= WORK ORDER =
Copy the opening lines of the listing exactly, through and including the line with "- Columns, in"; do not copy any pictures.

■ ■ ■ ■ ■ ■ ■

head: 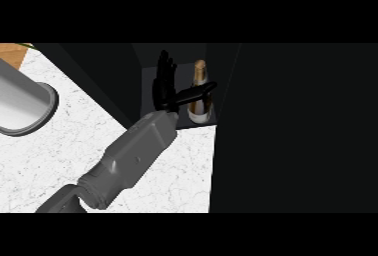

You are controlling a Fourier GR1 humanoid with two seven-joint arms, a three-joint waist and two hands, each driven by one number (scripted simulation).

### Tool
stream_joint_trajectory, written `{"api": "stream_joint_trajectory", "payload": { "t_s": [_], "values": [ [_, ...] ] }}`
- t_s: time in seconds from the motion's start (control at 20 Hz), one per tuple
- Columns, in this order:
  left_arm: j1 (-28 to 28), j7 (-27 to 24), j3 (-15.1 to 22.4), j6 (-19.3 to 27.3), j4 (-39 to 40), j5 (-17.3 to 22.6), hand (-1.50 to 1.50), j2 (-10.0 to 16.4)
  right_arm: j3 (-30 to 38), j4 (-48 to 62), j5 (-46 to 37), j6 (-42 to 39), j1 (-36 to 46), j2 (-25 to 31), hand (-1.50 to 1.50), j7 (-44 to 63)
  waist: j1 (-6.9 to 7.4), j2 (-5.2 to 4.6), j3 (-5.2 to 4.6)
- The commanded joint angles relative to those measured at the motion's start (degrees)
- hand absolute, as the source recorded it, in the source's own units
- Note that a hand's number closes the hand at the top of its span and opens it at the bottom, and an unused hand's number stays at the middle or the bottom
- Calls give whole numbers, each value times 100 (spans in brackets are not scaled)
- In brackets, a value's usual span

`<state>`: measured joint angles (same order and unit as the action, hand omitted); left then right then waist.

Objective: Pick up the wine, place it into the cabinet and close the cabinet

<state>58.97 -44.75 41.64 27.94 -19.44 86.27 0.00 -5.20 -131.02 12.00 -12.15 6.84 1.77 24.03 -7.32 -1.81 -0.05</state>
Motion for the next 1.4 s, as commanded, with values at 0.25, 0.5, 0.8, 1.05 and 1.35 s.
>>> {"api": "stream_joint_trajectory", "payload": {
  "t_s": [0.25, 0.5, 0.8, 1.05, 1.35],
  "values": [
    [124, -61, 418, -62, 77, -119, -150, 0, -38, 41, -88, 104, 62, -26, -150, 122, 162, 31, -1],
    [-98, -684, 441, -56, -187, 28, -150, 0, -171, 76, -92, 122, 31, -134, -150, 61, 130, 20, -3],
    [-176, -663, 745, 329, -1025, 307, -150, 0, -115, 70, -101, 77, 67, -9, -150, 171, 246, 82, 1],
    [-399, -781, 1017, 196, -1181, 368, -150, 0, -44, -63, -189, 239, 47, -63, -150, 203, 349, 101, 1],
    [-542, -725, 1352, 338, -1680, 207, -150, 1, -81, -275, -273, 504, 286, -58, -150, 695, 534, 157, 1]
  ]
}}
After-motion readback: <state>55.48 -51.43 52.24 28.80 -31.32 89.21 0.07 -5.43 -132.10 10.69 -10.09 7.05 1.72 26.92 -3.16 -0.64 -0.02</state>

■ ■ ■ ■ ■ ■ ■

= YOUR SOLUTION =
head: 

You are controlling a Fourier GR1 humanoid with two seven-joint arms, a three-joint waist and two hands, each driven by one number (scripted simulation).

### Tool
stream_joint_trajectory, written `{"api": "stream_joint_trajectory", "payload": { "t_s": [_], "values": [ [_, ...] ] }}`
- t_s: time in seconds from the motion's start (control at 20 Hz), one per tuple
- Columns, in this order:

No further work remains in this exercise.